Com o aval das comunidades a Artissal criou
o "circuito das Balobas", locais sagrados dos Papéis, o "circuito dos saberes",
mostrando aos turistas o pequeno artesanato local, e um circuito de passeio. E
deu emprego a mais 16 pessoas.
Ainda em fase experimental, o projeto
turístico deve desenvolver-se este ano. Porque o da tecelagem está em pleno, com
os mestres a ensinarem aos aprendizes ("não há uma escola de tecelagem, passa-se
de pai para filho, para sobrinho") como se faz e o que representa o pano de
pente.
"O pano é um objeto de grande significado
para a etnia Papel, intervém em todas as etapas da sua vida e é um objeto
sagrado. Quantos mais panos se arrecada em vida mais rico se é", conta Mariana
Ferreira, ao lado de homens a tecer panos coloridos e padrões ancestrais,
ajudados por outros mais jovens. Serão colchas, serão toalhas de mesa, serão
roupas, serão também bolsas e carteiras.
"A Artissal surgiu no desejo de defender um
pouco aquilo que era o património guineense que era o pano de pente, e conseguir
gerar emprego autónomo através de uma profissão antiga mas que estava quase em
vias de desaparecer, a tecelagem", resume Mariana.

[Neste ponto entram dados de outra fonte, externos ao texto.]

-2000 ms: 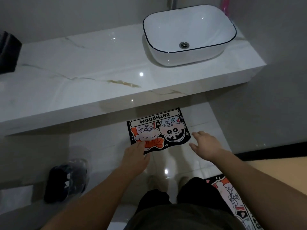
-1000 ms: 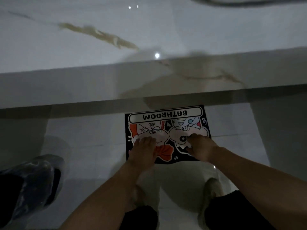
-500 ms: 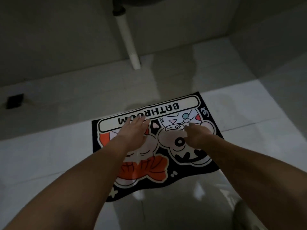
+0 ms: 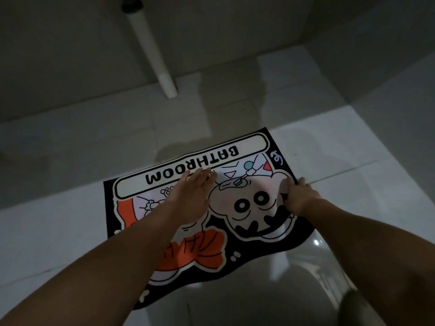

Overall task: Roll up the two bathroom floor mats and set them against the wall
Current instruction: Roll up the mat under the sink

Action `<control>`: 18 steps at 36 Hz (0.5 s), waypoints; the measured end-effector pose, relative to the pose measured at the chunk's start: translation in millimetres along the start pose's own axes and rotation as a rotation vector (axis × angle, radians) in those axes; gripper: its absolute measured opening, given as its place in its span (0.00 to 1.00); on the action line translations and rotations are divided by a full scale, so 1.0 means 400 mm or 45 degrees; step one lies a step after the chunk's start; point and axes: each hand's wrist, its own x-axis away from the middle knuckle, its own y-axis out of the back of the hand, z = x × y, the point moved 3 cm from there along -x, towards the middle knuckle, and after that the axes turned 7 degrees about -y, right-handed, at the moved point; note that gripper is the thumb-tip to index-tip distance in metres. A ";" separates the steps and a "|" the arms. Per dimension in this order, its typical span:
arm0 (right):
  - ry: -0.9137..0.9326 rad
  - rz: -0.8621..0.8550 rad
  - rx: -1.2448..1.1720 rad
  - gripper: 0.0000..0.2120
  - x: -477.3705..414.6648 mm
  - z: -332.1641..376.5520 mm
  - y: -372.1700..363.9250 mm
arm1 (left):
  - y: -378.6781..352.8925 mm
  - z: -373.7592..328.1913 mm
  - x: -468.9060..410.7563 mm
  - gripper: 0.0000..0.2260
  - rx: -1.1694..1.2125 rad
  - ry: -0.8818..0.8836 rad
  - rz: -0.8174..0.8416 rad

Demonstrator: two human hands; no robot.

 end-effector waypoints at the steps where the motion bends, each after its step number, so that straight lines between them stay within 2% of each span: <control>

Atelier mas também escola e polo turístico,
a Artissal é ainda centro de conferências e de apoio a pequenas produções
locais. E será o que o "engenho e arte" de Mariana Ferreira ditar.
"A ideia agora é parar seis meses para ver o
que esta simbiose vai dar", diz. Mas já pensa em expandir o turismo a outras
regiões da Guiné-Bissau. Assim o país estabilize e os turistas voltem. Para
comprar panos de pente e fazer o "circuito das Balobas".